[Your goal] Among the records below, find each line containing the word "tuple" and copy it.

[Data provided]

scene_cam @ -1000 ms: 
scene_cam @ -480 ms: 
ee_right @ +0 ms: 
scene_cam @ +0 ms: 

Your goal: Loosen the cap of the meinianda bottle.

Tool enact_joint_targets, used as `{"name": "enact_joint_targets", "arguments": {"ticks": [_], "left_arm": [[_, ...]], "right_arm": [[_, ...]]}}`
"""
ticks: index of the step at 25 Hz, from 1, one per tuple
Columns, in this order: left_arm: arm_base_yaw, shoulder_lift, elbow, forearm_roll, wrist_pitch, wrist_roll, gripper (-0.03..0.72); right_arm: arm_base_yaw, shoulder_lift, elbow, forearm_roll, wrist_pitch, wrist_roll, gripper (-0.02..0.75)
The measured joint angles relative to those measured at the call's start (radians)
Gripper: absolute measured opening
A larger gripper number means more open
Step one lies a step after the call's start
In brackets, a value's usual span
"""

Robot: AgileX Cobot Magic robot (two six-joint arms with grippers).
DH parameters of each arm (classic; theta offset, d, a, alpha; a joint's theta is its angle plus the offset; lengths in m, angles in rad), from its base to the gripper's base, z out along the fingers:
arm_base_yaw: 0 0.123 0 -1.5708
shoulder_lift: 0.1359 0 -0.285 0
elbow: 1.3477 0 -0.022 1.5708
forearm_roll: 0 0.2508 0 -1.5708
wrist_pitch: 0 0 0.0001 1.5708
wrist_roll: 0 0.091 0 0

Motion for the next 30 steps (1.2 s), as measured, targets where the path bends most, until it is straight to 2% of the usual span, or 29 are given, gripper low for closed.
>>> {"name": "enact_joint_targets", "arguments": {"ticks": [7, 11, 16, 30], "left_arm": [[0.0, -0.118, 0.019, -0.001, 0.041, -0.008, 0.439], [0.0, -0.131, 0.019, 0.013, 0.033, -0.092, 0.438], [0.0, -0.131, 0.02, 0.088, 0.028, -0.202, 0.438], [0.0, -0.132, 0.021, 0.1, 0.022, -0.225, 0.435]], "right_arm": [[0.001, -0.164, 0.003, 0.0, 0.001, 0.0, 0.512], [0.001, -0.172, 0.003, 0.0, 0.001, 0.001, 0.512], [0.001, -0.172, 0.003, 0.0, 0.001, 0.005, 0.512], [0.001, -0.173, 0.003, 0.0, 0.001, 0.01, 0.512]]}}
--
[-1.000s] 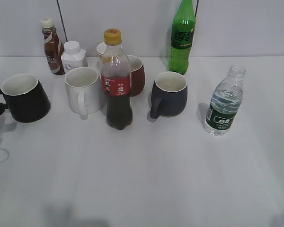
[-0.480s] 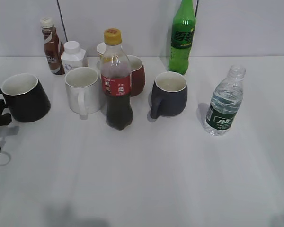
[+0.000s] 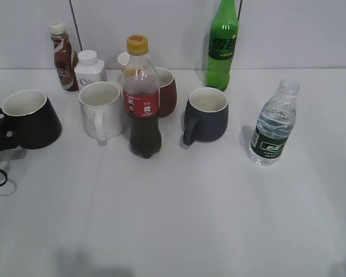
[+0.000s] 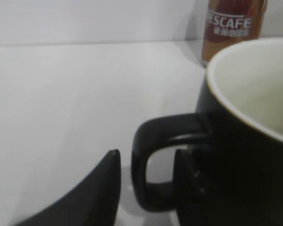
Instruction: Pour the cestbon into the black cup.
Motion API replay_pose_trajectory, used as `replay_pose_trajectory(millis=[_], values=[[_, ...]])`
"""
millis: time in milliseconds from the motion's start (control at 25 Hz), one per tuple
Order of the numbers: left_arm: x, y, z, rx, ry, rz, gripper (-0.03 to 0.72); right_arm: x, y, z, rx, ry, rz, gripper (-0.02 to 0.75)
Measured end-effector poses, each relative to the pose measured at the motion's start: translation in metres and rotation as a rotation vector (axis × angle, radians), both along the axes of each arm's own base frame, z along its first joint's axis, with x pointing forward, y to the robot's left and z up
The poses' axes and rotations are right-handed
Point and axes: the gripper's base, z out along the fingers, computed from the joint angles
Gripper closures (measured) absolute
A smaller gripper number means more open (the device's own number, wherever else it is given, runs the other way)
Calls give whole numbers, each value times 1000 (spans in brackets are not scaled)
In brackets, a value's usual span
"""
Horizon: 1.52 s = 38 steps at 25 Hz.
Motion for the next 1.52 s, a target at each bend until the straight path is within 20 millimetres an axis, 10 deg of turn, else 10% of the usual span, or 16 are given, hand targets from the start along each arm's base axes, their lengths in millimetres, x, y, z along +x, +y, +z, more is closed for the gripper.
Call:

[Solution to this exercise]
ticks: index of the step at 25 Hz, from 1, one per tuple
millis: time in milliseconds from the motion's start (control at 25 Hz), one per tuple

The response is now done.